In an unglamorous community gym, two women sit opposite each other on plastic fold-out chairs. One of them is dressed in a corporate pantsuit, with shiny bobbed blonde hair. Her eyes lock with the boxer Claressa Shields. “We would love you to stop saying that you love hitting people and making them cry,” she says.
In 2012, Shields, a 17 year-old from Michigan, became the first American woman to win an Olympic gold medal in boxing. In her own words, she did it by being a bully. First time director Rachel Morrison finds an interesting, provocative tension between the grit and swagger Shields needed to overpower her opponents, and the placid, smiling humility expected of female winners. It’s a tension that hits differently as female athletes of colour, such as the Armenian boxer Imane Khelif and the South African middle distance runner Caster Semenya, face scrutiny (and outright discrimination) for being the wrong kind of champion.
It would have been easy for Morrison to fashion a biopic of the girlboss variety. In fact, the film is closer to Steve James’s nonfiction basketball epic Hoop Dreams than an inspirational sports drama like Ali or Creed. Morrison’s twist on the genre is to show the aftermath as well as the victory.
Morrison is a gifted cinematographer, and was the first woman to be nominated for an Oscar for her craft (for 2017’s underrated drama Mudbound). She is a visual storyteller first – one who understands that the appeal of boxing is in witnessing the power and precision of a punch. Fight scenes are staged with kinetic energy and clarity, the camera whipping around all four corners of the ring and bracing for impact.
Ryan Destiny portrays Shields with steely charisma, charting her character’s rise and triumph with volunteer coach Jason Crutchfield (Brian Tyree Henry) staunchly by her side. We see her determination to transcend her circumstances, and her frustration as she struggles to escape them.
Shields grew up in poverty in the postindustrial Midwestern city of Flint (some years before its well-publicised water crisis of 2014), a fact that Morrison and writer Barry Jenkins (Moonlight, If Beale Street Could Talk) are careful not to treat as a tragedy. We see a young Shields returning home to empty cupboards, the kitchen in disarray. Hungry, she climbs into the bed she shares with her two younger siblings. But there are no character assassinations to be found here. It’s a gesture of kindness when Morrison cuts to a clean kitchen the next morning, warm light illuminating a box of branded cereal as Shields’ mother Jackie (Olunike Adeliyi) sleepily frets that she’s forgotten to buy any milk. Jackie is not a bad person, but she can’t be relied on.

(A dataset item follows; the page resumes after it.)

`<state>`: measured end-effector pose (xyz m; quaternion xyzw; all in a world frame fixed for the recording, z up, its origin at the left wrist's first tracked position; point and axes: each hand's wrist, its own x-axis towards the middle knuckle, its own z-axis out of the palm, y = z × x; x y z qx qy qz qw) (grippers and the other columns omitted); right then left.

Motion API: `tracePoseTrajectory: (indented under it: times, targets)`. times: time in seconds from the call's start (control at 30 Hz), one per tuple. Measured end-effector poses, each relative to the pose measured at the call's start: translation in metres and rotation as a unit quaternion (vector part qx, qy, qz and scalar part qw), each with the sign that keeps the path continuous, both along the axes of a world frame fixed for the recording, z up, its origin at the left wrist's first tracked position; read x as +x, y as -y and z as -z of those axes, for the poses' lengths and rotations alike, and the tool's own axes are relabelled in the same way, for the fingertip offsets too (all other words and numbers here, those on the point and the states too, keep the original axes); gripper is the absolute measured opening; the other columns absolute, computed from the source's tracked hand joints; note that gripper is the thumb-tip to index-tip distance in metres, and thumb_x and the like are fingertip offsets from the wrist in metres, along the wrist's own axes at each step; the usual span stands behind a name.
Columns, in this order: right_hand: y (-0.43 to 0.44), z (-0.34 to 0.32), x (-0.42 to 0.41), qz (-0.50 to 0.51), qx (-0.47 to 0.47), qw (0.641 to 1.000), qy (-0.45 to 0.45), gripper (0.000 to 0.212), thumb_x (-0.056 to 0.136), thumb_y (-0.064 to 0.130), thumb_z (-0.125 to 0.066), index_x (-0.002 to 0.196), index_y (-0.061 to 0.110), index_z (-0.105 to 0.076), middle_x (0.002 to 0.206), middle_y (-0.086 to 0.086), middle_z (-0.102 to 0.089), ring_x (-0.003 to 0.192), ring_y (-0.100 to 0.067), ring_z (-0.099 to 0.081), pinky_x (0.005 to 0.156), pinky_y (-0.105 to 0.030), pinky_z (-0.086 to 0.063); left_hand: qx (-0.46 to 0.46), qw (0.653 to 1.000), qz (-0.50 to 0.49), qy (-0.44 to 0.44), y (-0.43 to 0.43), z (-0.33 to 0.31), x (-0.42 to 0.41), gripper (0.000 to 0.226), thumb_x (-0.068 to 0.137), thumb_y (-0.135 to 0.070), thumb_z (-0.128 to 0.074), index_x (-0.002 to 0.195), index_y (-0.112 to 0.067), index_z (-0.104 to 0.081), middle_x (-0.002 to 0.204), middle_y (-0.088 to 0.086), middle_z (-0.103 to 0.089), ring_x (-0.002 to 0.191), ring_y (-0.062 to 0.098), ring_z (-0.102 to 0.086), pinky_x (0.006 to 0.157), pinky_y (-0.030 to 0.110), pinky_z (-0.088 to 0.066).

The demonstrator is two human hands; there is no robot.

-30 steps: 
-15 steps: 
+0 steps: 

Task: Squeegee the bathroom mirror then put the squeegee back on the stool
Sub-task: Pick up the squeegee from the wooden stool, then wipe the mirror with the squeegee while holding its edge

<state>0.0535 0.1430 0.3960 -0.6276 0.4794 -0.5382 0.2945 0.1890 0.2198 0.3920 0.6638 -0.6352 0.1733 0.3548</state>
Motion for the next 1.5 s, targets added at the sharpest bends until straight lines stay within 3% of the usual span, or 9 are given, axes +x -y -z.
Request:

When her gloves are off, Destiny plays Shields as skittish, surly and uncomfortable, qualities that translate awkwardly in post-match interviews. Morrison never lets us forget just how young her heroine is. Grown-woman toughness in the ring is punctured by a wobbly ride home on a crush’s handlebars, or a giddy moment in a foreign hotel room alone. Shields knows her win would be a ray of hope for her entire community. It’s a lot for a teenager to carry.
“Does what I did even count?” she asks her boyfriend, six months after winning gold. She has landed zero endorsement deals, something we see breaking her heart in real time as she rushes to the supermarket to buy nappies for her infant nephew. Her eyes land on a packet of Wheaties, branded with the face of other Olympians. The Fire Inside challenges the narrative that fame always begets fortune. At her lowest point, Shields takes her medal to a pawn shop (Shields has said in interviews that this didn’t actually happen, though she considered throwing it in the nearby river). In a moment of dramatic Hollywood intervention, a customer recognises the athlete in the nick of time, convincing her not to sell it. Morrison doesn’t deny the symbolic power of Shields’ win, but she doesn’t oversell the material benefits of that win, either.
If the movie sounds like a bummer, it’s really not. Atlanta’s Tyree Henry’s natural jovial warmth makes him a perfect foil for Shields’ cool reserve; their banter is a joy to watch. It’s worth noting that Crutchfield’s life didn’t transform either. Unable to quit his day job as a utility worker to train Shields full time, the ex-fighter listens to one of her matches while balanced on a ladder. And though he takes Shields in when things with her mother become strained, he also has his own family to look after. Tyree Henry manages to emanate goodness, without becoming a cuddly cliché.